Connect your first provider
GitHub OAuth in three clicks — five minutes from "no integration" to "agent has a scoped delegation."
You're going to bind a SaaS account to your organization. This is the only time a real OAuth token enters the system — Nomos stores it encrypted and never gives it back to your agent.
We use GitHub for this walkthrough because the OAuth scopes are familiar. The same flow works for Slack, Google, Notion, Linear, Stripe, Discord. Pick the one you actually need; only the consent screen differs.
Before you start
- An organization on Nomos (Get started → Install the dashboard).
- A GitHub account you can sign into right now.
Prefer the CLI?
cb connections create --provider github opens the same OAuth consent
screen in your browser and writes the encrypted token back. See the
Quickstart for the
side-by-side CLI / MCP / SDK paths.
Step-by-step
- 1Open Connections
From the dashboard left nav, go to Connections. A fresh org shows an empty table with a "Connect provider" button.

The Connections page on a fresh organization. - 2Click Connect → GitHub
The picker shows every connector Nomos supports. Click the GitHub tile.

Pick a provider. Tiles labeled 'GA' are production-ready. - 3Approve the OAuth consent screen
GitHub opens its standard consent screen in a new tab. Pick the org you want Nomos to be able to talk to on your behalf. Nomos asks for
repo,read:user,read:org— adjust later via Cedar; the OAuth scope is a ceiling, not the enforcement layer.
GitHub's own consent screen. Pick the org you want exposed to Nomos. Click Authorize Nomos. GitHub redirects back to the dashboard.
- 4Verify the connection row
You're back on
/app/connectionswith one row: GitHub, your username, "active", "refreshable". Token expiry shows up on the right; Nomos refreshes it automatically on a 1-hour cadence with a 24-hour lookahead.
One row per connected account. The token is encrypted in the broker — you never see it.
Verify it worked
- The Connections row shows
status: activeand a token expiry in the future. - Clicking the row opens a side drawer with: connected account, granted scopes, refresh-token availability, last-used timestamp.
- No raw OAuth token is visible anywhere in the UI. That's the point — only the PDP can decrypt it, and only at request time.
One connection, many apps
A Connection isn't tied to an App. You'll create multiple Apps later (one per agent) and each will reference this single GitHub connection. That's how you give five different agents narrow GitHub access without ever cloning the OAuth token.
Common failures
I see 'OAuth callback URL mismatch'+
Self-hosted: confirm OAUTH_REDIRECT_URI matches the GitHub OAuth App's callback URL exactly — including trailing slash.

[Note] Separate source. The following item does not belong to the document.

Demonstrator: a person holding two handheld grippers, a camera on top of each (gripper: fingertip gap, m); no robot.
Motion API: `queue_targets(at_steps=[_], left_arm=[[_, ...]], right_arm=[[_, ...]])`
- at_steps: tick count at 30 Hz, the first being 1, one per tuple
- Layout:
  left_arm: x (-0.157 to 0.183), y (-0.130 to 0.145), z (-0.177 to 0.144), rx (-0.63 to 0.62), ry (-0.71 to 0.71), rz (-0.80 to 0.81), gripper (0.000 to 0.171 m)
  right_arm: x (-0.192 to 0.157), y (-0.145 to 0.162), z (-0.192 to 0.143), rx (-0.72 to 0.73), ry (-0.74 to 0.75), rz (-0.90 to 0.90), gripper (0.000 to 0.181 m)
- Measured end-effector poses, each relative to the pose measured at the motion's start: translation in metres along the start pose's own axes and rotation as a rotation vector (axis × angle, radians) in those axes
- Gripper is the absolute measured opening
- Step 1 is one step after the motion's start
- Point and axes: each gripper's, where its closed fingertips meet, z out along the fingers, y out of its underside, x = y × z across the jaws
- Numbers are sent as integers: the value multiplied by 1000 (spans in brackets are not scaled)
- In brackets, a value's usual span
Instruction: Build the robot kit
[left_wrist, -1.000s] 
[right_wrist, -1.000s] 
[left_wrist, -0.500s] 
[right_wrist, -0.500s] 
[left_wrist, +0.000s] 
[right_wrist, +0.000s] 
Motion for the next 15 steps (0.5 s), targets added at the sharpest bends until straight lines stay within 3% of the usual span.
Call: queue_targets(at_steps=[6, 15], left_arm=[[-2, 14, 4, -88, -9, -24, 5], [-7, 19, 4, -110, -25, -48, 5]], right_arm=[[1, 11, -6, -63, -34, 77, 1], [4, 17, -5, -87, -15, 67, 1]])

Hosted: this never happens, the callback is fixed.GitHub says 'this app isn't allowed in this org'+
Your GitHub org has approval-required for third-party OAuth apps. An org owner needs to approve Nomos under GitHub Settings → Third-party access. Until they do, the consent screen denies.Connection shows 'token expired' immediately+
Rare. Means GitHub returned a token that's already past its expiry. Disconnect, re-connect, and if it persists open a ticket — usually a clock skew on a self-hosted PDP.